The materialistic motivation which inspires much of our activity is never questioned. The words of Jesus offer a note of caution:

Therefore do not worry or say, what will we eat, or what will we drink, or with what will we be clothed?
For worldly people seek after all these things. Your Father in heaven knows that all of these things are also necessary for you.

But seek first the kingdom of God and his righteousness, and all those things shall be added to you.
Therefore, do not worry about tomorrow; for tomorrow will look after itself. Sufficient for each day is its own trouble.

These Western theories regarding motivation and self-help always reference a deeper intelligence that provides a key ingredient in the attainment of one's desires. That intelligence is often called the subconscious, infinite love, intelligence, the creative force, or God. This aspect of the formula for success is often left unexplored. Eastern philosophy deals with this subject wonderfully and can provide us with a wealth of understanding regarding this mysterious aspect of life.

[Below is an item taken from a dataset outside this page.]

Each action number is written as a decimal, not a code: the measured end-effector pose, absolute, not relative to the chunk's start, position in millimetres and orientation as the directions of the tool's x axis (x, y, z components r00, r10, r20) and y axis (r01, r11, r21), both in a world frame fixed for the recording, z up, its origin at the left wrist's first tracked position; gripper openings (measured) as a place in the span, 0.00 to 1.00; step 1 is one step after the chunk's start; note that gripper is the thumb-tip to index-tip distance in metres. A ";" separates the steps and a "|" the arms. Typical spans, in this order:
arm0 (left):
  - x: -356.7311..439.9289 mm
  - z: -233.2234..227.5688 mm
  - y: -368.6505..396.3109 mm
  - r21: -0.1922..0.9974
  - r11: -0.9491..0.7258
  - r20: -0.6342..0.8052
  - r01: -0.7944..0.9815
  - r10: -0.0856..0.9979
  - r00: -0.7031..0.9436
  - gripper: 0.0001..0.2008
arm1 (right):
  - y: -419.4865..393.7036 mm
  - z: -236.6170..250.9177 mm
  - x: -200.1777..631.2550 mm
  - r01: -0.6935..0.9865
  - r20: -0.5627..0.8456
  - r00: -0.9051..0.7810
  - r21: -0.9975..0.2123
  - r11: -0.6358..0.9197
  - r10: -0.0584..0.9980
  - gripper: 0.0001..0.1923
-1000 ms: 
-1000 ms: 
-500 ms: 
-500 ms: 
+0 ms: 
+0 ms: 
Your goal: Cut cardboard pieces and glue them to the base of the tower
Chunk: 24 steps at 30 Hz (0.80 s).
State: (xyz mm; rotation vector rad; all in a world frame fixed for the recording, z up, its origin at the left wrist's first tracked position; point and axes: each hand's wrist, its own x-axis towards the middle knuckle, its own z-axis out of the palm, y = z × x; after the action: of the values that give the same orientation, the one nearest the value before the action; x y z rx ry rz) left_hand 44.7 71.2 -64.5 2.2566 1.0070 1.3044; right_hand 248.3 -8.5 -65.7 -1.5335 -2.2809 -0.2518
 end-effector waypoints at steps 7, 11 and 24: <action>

Choose a desire, fixate upon it and it will be yours. This is the attitude of many motivators. We are offered the secrets of success, but little account is taken of the interconnectedness of all life and the significance of each of our desires and actions.

My uneasiness with these philosophies and practices is that they do not adequately question the unbridled pursuit of desire or the deeper significance's of the pursuit. Look at America today and you can see the tragedy that results from the relentless pursuit of materialistic desire. At the same time, the West demonstrates a power and dynamism unknown to Eastern cultures, a power and dynamism that could be a great help to those nations.

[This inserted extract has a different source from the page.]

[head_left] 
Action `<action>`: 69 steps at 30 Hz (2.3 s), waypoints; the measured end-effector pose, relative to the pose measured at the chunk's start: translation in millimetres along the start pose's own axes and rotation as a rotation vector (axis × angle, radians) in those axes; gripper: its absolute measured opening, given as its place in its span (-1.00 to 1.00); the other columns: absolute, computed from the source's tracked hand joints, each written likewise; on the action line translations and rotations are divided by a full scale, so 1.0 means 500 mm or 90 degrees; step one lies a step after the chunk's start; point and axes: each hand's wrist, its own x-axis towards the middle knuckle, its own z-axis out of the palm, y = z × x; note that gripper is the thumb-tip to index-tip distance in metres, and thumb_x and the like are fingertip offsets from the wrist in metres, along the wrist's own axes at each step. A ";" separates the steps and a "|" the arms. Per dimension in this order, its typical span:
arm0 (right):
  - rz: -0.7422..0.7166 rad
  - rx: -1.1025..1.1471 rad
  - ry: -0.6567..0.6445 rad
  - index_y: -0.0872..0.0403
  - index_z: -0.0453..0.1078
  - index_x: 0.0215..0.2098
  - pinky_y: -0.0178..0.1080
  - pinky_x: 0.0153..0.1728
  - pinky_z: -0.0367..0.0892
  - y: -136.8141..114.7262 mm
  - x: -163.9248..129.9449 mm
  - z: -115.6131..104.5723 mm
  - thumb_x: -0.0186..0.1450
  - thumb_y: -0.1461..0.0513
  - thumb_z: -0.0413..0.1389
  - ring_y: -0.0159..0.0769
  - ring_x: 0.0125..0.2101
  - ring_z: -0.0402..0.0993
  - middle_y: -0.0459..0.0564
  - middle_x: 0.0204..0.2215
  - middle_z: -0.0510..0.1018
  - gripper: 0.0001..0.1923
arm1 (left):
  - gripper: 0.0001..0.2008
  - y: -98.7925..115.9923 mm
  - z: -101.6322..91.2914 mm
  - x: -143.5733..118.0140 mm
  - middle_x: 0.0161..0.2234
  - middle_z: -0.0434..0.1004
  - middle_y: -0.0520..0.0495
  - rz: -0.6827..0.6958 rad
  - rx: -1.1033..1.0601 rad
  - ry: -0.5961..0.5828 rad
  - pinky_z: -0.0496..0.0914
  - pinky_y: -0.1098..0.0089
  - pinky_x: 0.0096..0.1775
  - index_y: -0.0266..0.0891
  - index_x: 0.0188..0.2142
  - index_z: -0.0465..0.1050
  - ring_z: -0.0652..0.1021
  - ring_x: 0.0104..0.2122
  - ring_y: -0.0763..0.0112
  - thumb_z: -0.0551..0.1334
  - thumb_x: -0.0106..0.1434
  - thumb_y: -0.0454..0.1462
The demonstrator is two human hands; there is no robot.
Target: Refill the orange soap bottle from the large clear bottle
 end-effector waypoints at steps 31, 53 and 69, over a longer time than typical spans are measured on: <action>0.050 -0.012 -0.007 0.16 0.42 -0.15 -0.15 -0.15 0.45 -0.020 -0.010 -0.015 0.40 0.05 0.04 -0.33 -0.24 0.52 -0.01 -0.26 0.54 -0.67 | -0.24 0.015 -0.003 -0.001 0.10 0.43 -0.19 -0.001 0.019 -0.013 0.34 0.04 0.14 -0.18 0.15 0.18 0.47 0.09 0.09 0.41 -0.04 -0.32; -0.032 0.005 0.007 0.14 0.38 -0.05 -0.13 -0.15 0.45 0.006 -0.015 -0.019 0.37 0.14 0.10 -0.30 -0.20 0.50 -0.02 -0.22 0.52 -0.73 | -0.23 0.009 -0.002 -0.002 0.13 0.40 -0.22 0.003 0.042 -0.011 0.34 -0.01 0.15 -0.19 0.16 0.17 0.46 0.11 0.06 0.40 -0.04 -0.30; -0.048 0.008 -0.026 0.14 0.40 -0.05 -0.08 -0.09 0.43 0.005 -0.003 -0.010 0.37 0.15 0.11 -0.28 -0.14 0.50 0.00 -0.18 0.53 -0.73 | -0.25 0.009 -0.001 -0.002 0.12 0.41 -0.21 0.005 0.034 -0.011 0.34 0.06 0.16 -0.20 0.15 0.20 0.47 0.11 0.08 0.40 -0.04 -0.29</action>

Our scientific, rational understanding of the world has allowed us to create incredible technology and domination over nature. This has proven to be both a blessing and a curse. This analytical attitude toward life has also aided us in understanding the human body, although we have also lost much of our intuitive or holistic knowledge of health and healing. The scientific method has done little though when it comes to man understanding his place in this vast, mysterious world. We can analyze the distance of our solar system or the speed of light, but this knowledge has not brought us the peace of mind and heart possessed by many of the great spiritual teachers throughout history.

Eastern mystical and spiritual philosophy takes a sharply contrasting view from the Western scientific approach. Eastern philosophers and Western mystics, such as St. Thomas Aquinas and St. Augustine, say that the only desires that can bring us true, abiding happiness — which is admittedly what we all truly seek — are either the desire for God, the infinite and eternal, or the desire for the cessation of all desires. This philosophy is based on the idea that desire arises from the sense of self, from our ego. We seek to satiate our sense of self and ego through our multifarious activities. This sense of self is based on separation and distinction. "Me" as separate from all else. Therefore, seeking satisfaction for "me" serves to strengthen a sense of isolation and separation. This sense of self becomes ever stronger and separates us from the rest of the world. We soon find ourselves living estranged from other people and the world around us. The resulting sense of isolation and loneliness causes inner pain and suffering for many people. Each time we do things for other people we counteract this activity. A feeling of completeness, or oneness with life, is lost soon after childhood as we seek happiness in primarily selfish and self-centered ways. The Buddha's 2500 year-old statement, "Desire is the root of all suffering," sums up these ideas.